AIM OF THE TASK:
Locate each line below that includes "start" and reproduce it.

◆ ◆ ◆

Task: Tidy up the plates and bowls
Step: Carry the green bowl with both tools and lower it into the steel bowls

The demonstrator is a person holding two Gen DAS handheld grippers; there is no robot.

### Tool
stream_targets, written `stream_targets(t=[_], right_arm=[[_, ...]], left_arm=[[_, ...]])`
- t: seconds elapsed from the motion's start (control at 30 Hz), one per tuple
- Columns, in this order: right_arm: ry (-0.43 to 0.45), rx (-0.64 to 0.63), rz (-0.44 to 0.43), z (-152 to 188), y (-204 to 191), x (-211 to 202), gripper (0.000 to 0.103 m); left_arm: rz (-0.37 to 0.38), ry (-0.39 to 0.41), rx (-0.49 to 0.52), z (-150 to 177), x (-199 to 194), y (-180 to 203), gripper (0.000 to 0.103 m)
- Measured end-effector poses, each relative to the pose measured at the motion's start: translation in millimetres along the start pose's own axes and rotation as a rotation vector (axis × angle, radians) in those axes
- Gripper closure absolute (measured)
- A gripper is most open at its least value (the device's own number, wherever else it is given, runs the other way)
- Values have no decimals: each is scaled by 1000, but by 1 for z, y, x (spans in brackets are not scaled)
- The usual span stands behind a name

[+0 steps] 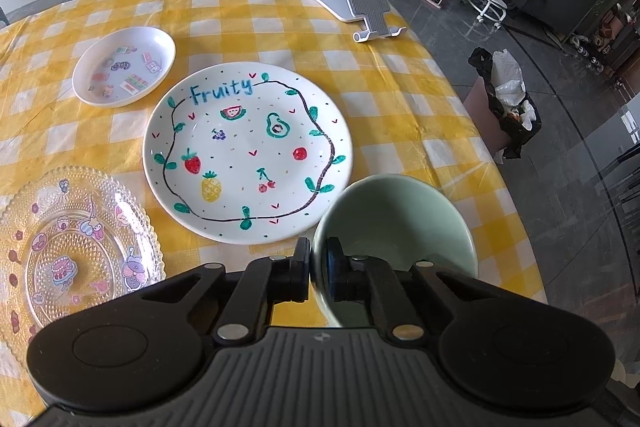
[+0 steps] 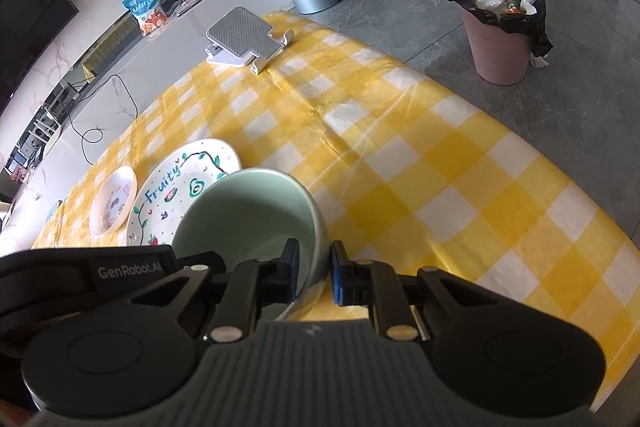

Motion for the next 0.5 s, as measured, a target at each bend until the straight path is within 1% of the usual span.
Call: stream_targets(t=[0.3, 0.5], right_arm=[[-40, 37, -28, 7, 10, -12, 90], [-54, 13, -60, 19, 7, -32, 90]], left_arm=[[-10, -8, -9, 13, -16, 2, 95], [-28, -7, -30, 32, -40, 0, 95]])
Point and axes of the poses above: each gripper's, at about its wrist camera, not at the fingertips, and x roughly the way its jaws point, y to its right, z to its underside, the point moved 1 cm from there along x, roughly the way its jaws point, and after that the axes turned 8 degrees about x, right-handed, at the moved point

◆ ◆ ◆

SOLUTION TO THE EXERCISE:
- t: seconds elapsed from the motion's start (control at 30 Hz), one per tuple
- Measured end-effector poses, each relative to the pose measured at the motion's start: translation in millimetres along the start pose's own axes and rotation as a rotation vector (axis × angle, radians) in those axes

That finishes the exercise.